Kamaishi in March 2011

June 1948
The Fukui earthquake (of magnitude 7.3) caused massive structural damage to approx.. 70,000 homes and claimed 3,769 lives.

June 1978
Also in the Sendai area, the so-called Miyagi earthquake was of magnitude 7.7.

January 1995
Most people today will remember the devastation of the Hyogo earthquake (of magnitude 6.9), which struck the Kobe area and claimed 5,500 lives. The earthquake, whose hypocentre was 16 km beneath its epicentre on Awaji Island (20km from the city of Kobe) destroyed approx. 200,000 buildings with 90% of the casualties being reported on the southern coast of Honshu between Kobe and Nishinomiya.

Monday, 14 March 2011

Japan, Earthquake, Tsunami, Nuclear disaster



The catastrophic and tragic events that have been developing in Japan over the last few days have sent shockwaves around the world. The scale of the disaster is difficult to comprehend, especially at distance, and particularly through the abstractions of the international media. It is impossible to imagine the powerful viscerality of living through such massive demonstrations of the destructive power of nature, and difficult to understand the anxiety and fear of nuclear disaster that has followed the earthquakes and tsunami.

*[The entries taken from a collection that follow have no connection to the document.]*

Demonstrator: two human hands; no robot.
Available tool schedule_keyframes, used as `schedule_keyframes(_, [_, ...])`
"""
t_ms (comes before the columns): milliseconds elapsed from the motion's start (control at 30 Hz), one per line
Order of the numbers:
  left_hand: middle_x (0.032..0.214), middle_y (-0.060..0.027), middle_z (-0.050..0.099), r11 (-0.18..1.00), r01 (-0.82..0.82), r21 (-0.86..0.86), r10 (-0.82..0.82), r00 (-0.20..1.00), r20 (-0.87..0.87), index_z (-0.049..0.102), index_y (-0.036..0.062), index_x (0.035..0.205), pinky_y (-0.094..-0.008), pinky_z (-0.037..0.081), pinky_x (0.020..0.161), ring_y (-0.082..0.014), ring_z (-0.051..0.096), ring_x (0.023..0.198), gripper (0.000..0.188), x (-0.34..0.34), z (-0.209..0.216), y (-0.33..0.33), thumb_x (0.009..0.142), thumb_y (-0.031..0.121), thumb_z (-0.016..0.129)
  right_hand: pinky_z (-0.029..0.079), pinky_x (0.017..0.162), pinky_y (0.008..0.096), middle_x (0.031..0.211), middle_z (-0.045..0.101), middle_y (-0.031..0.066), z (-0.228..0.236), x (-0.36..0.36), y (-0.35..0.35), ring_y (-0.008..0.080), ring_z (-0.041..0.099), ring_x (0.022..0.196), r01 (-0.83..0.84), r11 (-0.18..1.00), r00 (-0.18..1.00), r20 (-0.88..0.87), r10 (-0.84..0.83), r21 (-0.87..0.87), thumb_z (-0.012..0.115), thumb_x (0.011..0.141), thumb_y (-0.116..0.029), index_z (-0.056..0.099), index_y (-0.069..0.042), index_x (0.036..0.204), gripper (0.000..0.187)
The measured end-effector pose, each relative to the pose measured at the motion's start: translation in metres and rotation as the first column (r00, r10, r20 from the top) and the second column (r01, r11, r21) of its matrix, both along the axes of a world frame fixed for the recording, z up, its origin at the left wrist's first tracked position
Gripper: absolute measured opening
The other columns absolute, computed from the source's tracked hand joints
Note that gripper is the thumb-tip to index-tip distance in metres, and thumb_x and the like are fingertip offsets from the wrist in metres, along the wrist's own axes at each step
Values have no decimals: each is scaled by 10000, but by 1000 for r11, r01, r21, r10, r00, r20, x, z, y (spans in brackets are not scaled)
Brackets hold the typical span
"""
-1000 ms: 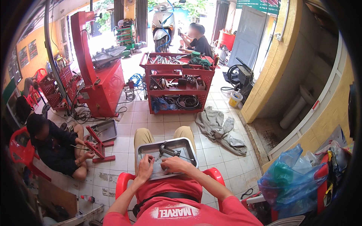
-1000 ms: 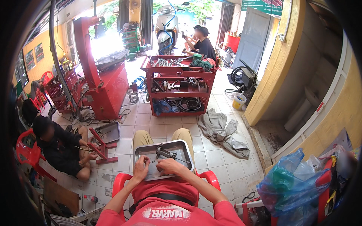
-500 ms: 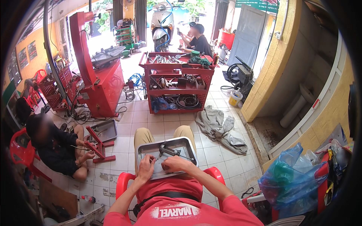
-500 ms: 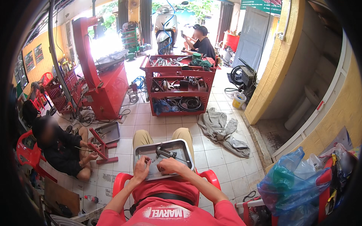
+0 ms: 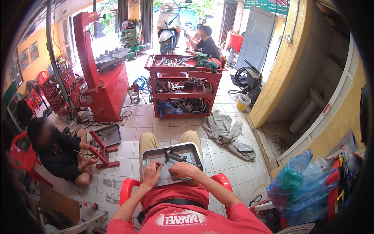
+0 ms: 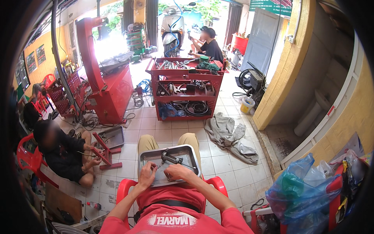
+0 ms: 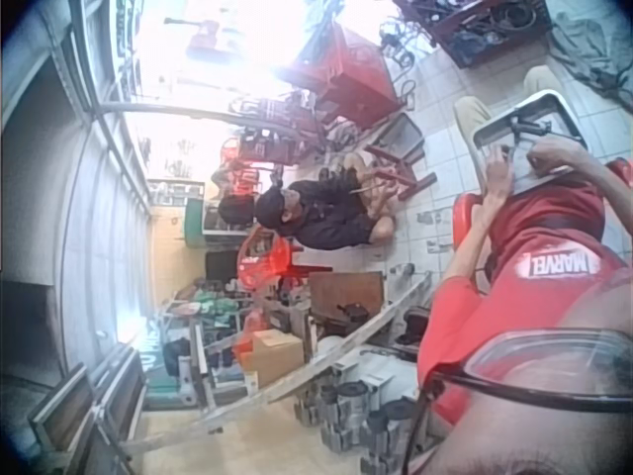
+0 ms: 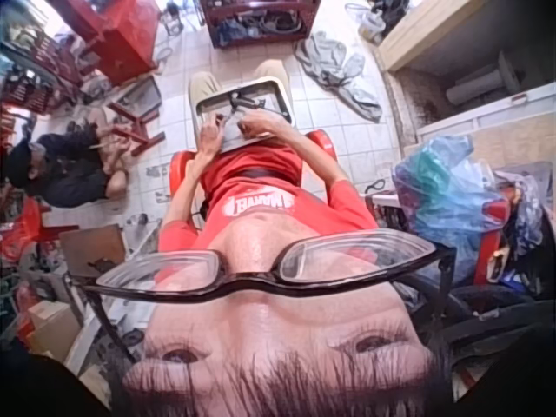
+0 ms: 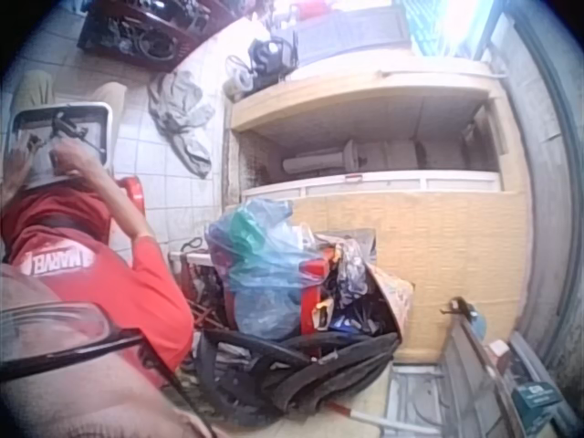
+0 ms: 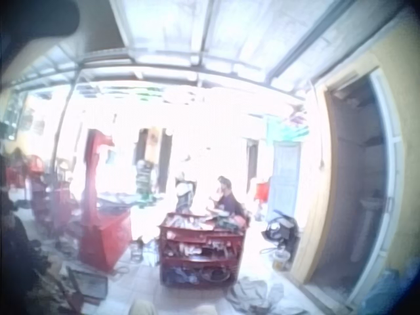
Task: The person sits on a red chair in a workshop and assembles a mechanical component, likely a starter motor, on a metal tray. They use their hands to fit a cylindrical part into a housing and then insert a small metal pin to secure it.
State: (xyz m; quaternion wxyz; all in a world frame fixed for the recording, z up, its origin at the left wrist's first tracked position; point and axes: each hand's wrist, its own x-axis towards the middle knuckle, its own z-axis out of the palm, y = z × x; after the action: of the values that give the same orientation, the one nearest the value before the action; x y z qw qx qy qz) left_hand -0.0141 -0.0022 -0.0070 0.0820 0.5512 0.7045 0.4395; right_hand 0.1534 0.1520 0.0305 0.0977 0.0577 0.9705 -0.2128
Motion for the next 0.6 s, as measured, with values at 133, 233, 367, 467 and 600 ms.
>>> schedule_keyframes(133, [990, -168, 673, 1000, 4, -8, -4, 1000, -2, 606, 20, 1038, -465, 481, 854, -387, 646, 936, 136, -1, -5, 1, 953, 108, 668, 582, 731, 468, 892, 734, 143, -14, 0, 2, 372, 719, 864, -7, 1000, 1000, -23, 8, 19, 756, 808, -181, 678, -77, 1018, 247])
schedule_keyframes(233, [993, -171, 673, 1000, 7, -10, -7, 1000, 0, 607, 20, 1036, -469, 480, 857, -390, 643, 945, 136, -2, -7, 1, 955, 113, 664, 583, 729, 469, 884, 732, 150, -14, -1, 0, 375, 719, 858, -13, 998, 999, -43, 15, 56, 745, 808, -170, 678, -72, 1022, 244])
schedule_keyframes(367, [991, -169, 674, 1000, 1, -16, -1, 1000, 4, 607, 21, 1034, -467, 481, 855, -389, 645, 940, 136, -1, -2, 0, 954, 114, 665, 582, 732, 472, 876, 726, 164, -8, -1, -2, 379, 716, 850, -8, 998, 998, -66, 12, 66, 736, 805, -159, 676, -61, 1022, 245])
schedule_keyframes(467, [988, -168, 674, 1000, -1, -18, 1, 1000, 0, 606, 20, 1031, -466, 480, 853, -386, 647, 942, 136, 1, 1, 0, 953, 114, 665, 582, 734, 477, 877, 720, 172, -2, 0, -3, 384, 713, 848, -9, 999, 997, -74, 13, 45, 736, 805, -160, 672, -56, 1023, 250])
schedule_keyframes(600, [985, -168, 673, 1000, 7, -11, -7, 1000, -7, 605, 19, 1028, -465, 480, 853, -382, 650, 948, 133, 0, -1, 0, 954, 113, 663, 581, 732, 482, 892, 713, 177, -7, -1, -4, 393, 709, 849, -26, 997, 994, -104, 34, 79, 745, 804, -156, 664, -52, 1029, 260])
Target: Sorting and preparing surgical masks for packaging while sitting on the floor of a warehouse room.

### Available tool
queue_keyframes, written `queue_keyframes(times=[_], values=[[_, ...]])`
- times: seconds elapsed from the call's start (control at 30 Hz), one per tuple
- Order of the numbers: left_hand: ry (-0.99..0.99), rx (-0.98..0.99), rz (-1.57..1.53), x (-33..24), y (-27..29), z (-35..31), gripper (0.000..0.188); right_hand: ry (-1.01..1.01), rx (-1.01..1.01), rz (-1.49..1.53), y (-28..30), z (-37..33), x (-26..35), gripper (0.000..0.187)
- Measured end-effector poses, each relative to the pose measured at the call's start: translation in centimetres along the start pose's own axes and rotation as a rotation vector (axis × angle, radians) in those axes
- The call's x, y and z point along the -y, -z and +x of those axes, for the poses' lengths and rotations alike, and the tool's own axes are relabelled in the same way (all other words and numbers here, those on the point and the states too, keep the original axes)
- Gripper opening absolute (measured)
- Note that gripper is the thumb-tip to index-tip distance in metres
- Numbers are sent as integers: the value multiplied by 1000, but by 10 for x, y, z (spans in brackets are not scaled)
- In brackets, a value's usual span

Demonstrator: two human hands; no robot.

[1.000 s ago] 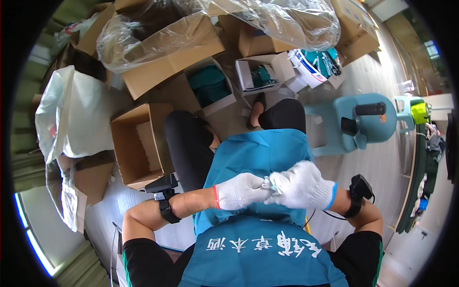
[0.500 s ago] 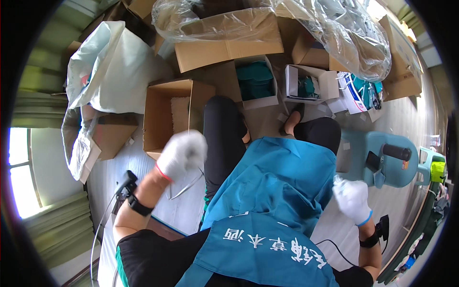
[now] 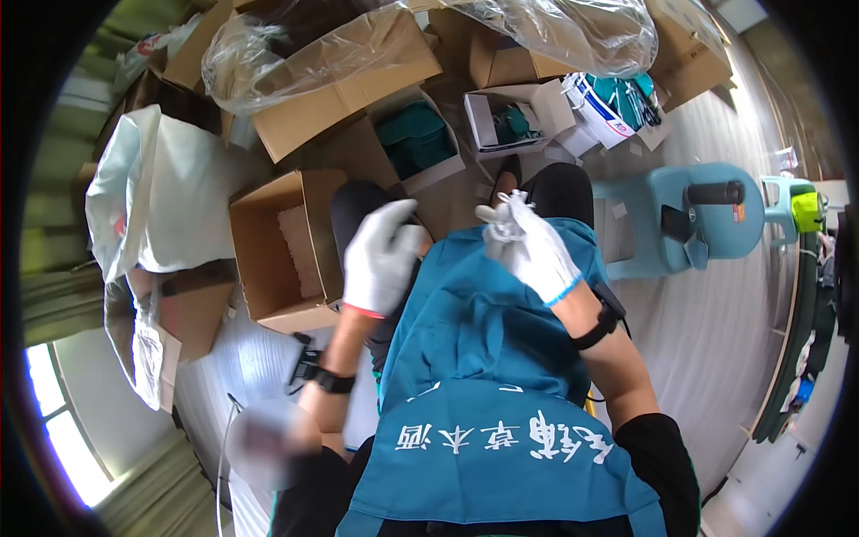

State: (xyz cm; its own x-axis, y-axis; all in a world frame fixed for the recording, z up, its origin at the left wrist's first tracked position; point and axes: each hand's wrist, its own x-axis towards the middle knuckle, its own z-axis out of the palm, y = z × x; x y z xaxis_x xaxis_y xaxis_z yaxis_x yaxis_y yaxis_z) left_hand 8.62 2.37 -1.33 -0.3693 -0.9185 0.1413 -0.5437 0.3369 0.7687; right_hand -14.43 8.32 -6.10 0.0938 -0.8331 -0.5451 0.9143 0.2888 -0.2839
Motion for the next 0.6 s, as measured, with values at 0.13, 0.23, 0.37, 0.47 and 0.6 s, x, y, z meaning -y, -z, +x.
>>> queue_keyframes(times=[0.13,0.23,0.37,0.47,0.6], values=[[-159,-30,110,-37,-86,2,36,50,25,22,-23,-4,-11,32],[-56,85,55,-9,-128,11,23,266,172,-442,30,18,-29,32],[174,-52,-538,53,-157,-7,15,-42,61,-115,-12,-19,-32,31],[140,-251,-627,110,-151,19,31,213,149,-718,-39,-49,-34,32],[683,-67,-836,46,-78,70,41,110,192,-721,-18,-79,-4,27]])
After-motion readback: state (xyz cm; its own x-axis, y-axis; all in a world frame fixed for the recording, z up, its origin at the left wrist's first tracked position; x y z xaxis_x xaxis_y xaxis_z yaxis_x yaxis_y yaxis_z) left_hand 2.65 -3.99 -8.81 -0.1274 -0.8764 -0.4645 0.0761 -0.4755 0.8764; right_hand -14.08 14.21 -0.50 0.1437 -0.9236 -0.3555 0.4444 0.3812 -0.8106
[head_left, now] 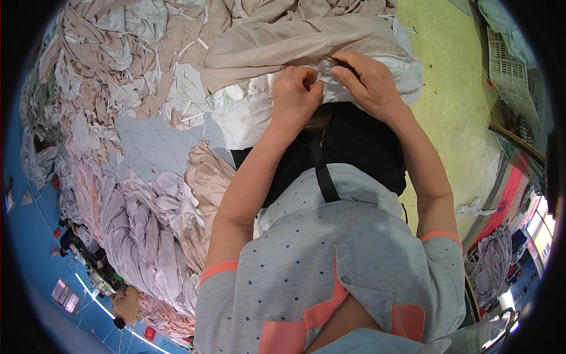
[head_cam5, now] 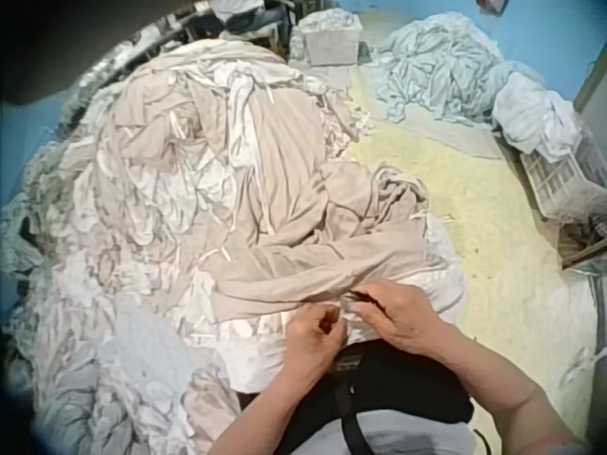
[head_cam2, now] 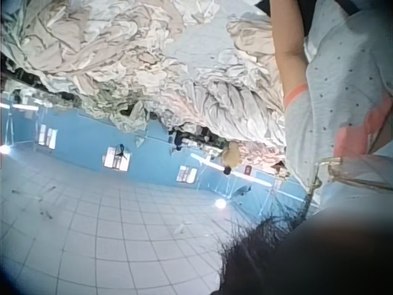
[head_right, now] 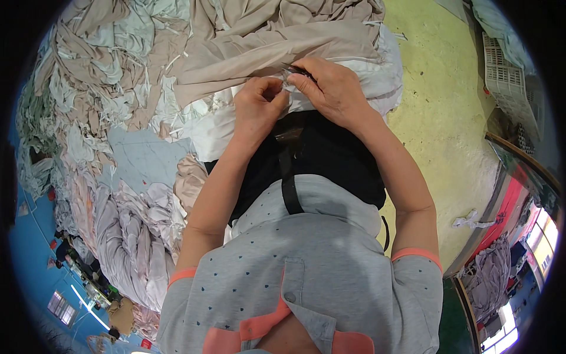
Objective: The recorder uses a small hand tool to trim loose threads or inspect the seams of white fabric pieces in a factory setting.
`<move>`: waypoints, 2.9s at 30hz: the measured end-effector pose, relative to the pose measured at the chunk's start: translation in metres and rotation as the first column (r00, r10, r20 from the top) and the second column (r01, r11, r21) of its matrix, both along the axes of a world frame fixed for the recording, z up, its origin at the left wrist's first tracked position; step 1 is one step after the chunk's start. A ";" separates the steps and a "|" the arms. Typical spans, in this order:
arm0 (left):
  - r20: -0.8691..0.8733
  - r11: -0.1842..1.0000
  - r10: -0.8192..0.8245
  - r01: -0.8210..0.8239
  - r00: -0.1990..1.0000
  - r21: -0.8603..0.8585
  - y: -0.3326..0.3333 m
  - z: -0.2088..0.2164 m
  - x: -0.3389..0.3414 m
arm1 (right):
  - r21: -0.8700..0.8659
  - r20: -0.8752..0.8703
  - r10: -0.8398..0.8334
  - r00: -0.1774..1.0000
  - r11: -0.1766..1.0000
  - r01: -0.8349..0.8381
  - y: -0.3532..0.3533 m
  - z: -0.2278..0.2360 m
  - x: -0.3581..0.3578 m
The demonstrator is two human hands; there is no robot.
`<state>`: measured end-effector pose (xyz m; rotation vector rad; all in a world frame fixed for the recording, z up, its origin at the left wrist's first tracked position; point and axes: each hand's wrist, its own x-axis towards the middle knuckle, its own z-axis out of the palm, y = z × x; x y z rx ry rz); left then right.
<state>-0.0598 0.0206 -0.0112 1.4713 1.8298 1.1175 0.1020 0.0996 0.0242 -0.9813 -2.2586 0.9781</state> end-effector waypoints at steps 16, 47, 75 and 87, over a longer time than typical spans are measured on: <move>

From the privileged safety and calm of The Hague, we should remember that these events are first and finally about real people struggling for their lives.

From here, we can only hope that the emergency services and institutions of Japan and elsewhere are able to help, and that the people of Japan receive (and feel) the support they need. I have every faith in the resilience and industry of the people there, but I hope that the staff and students of LUC will do all they can to support those people in this time of dire need. There are ways for us to help, please find them.

For now, on behalf of LUC, I wish those affected by these events strength and health and a speedy recovery.